• [What this task involves] Looking at the entries, say how many lines contain the string "gripper". Offer nothing besides the number.

• [Dataset extract]

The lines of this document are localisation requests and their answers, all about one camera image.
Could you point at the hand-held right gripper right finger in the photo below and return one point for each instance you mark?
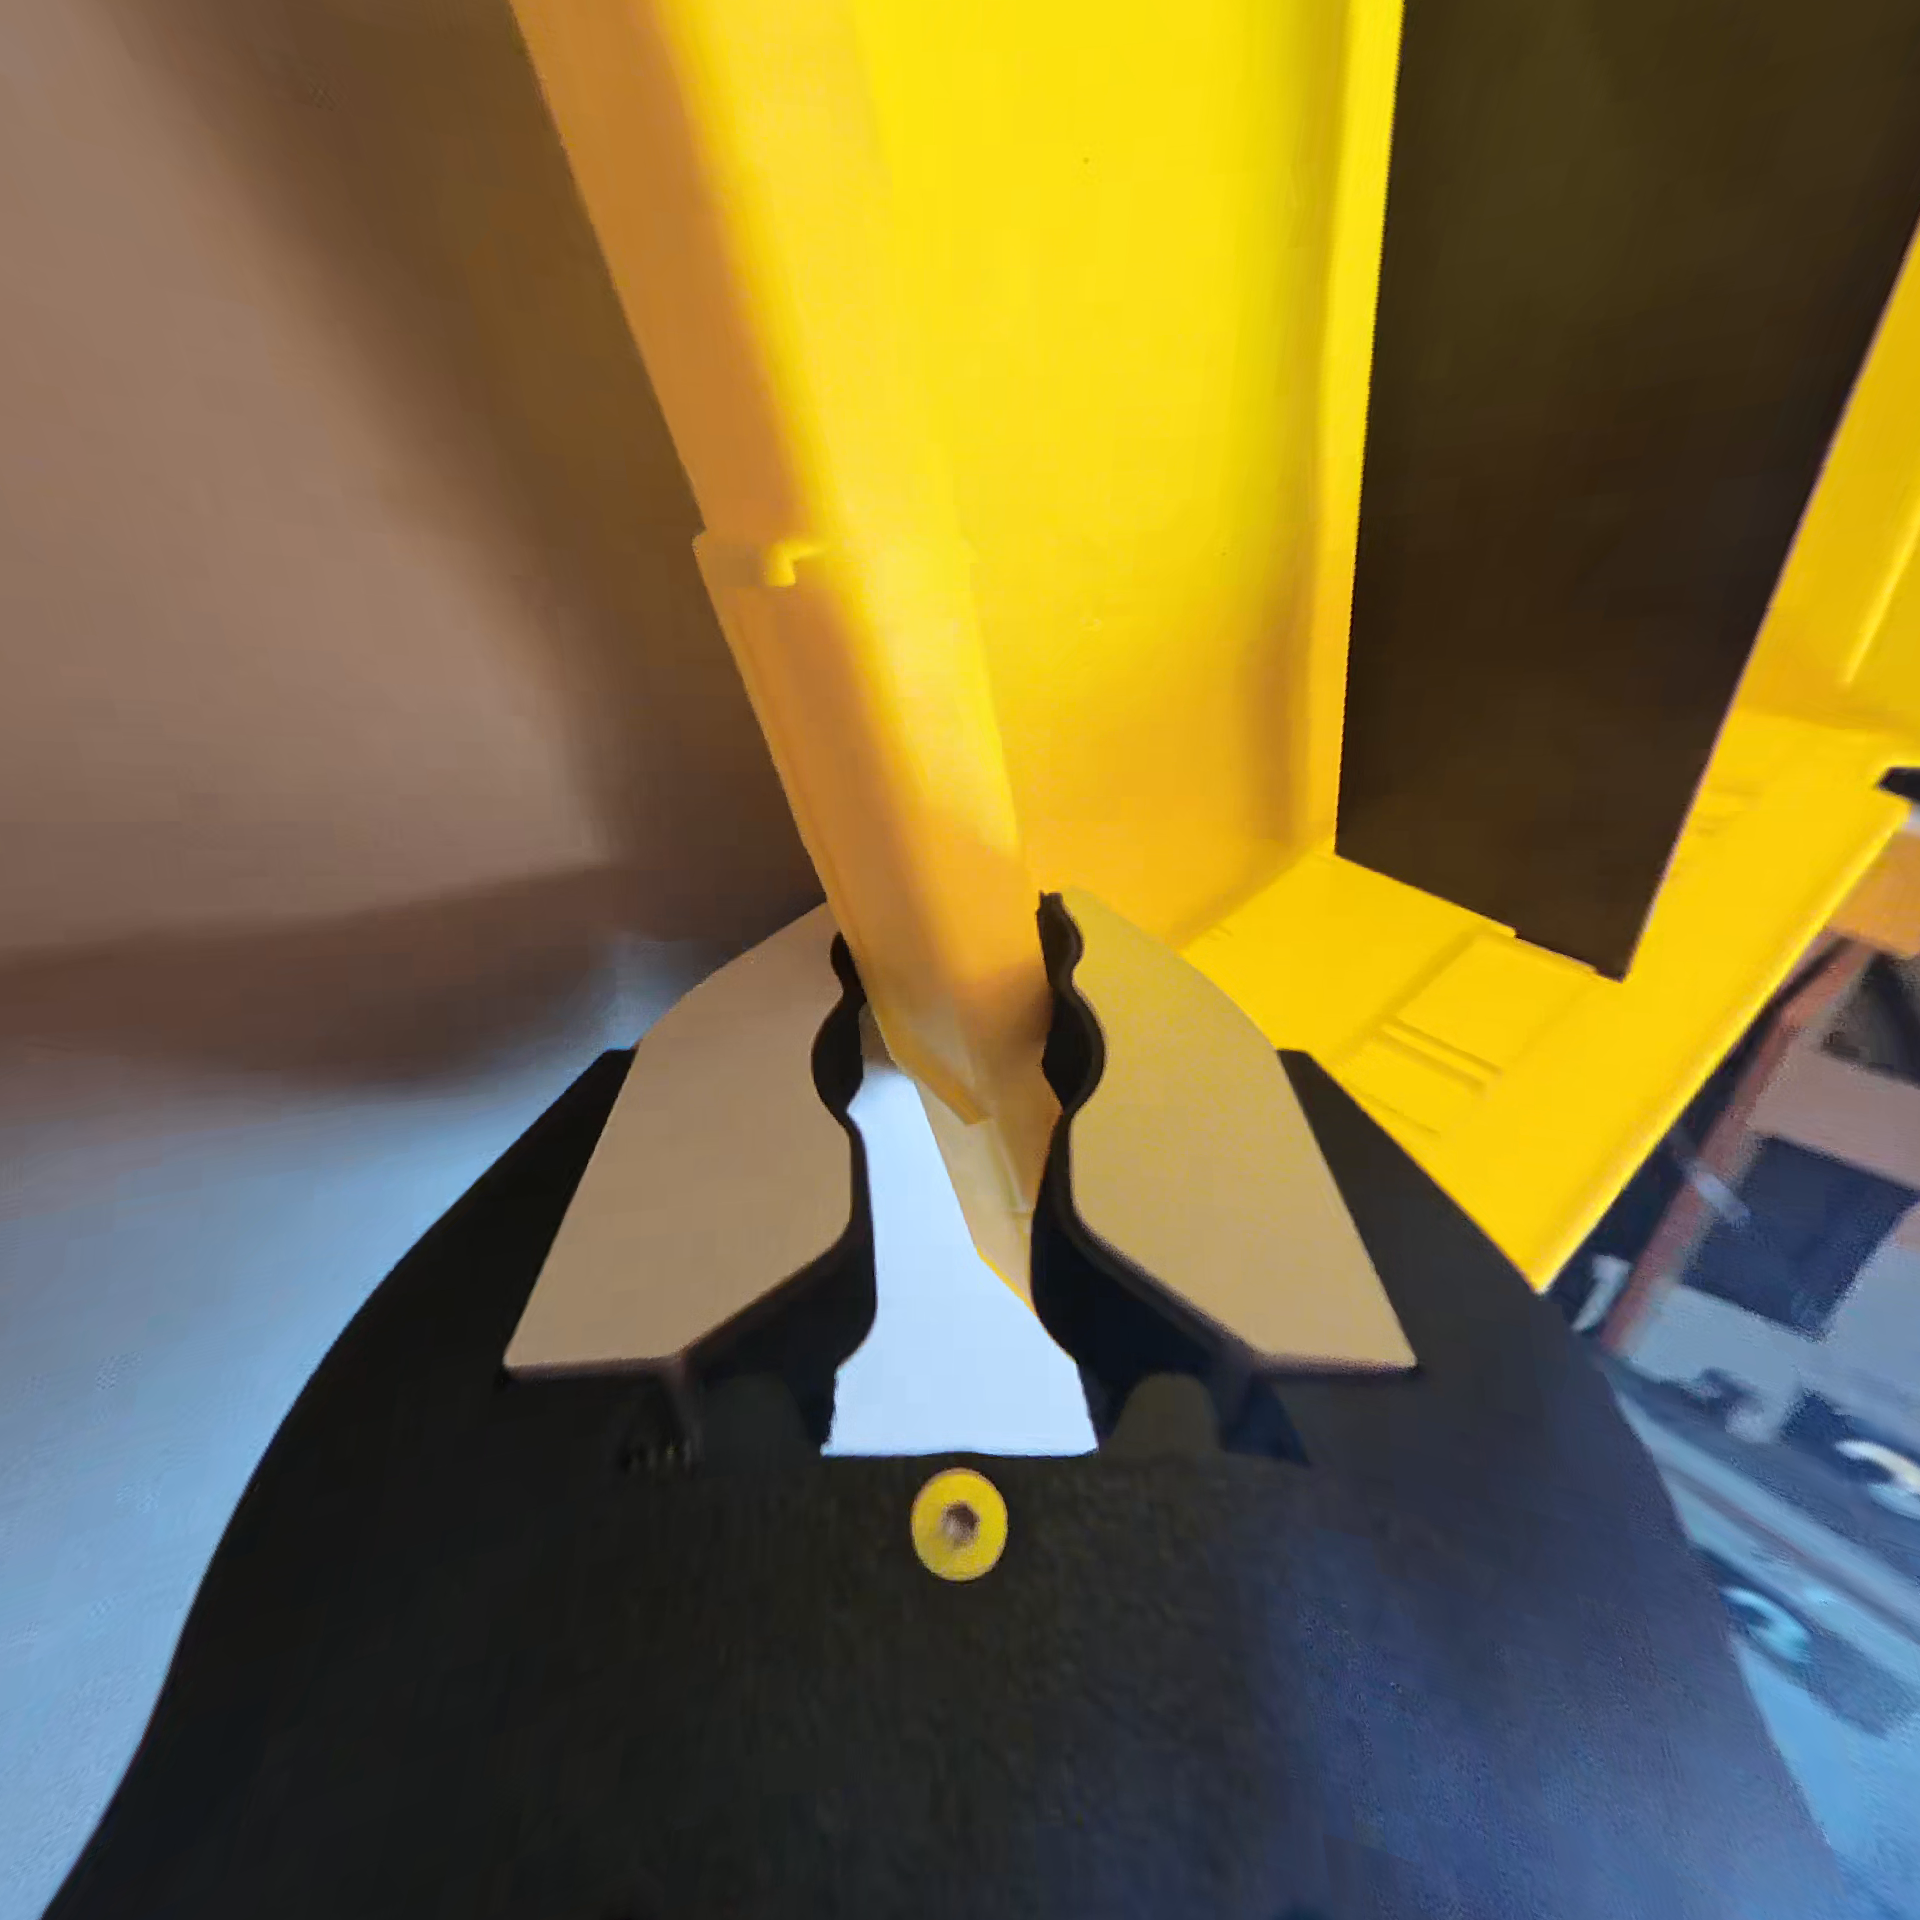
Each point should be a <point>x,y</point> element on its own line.
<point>1217,1200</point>

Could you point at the yellow plastic bin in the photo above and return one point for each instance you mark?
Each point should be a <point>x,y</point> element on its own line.
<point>1112,452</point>

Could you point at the black bin divider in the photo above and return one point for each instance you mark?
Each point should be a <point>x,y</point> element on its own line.
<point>1591,452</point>

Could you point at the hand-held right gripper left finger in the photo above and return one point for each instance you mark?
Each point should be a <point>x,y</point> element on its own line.
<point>691,1200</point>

• [Solution to the problem] 2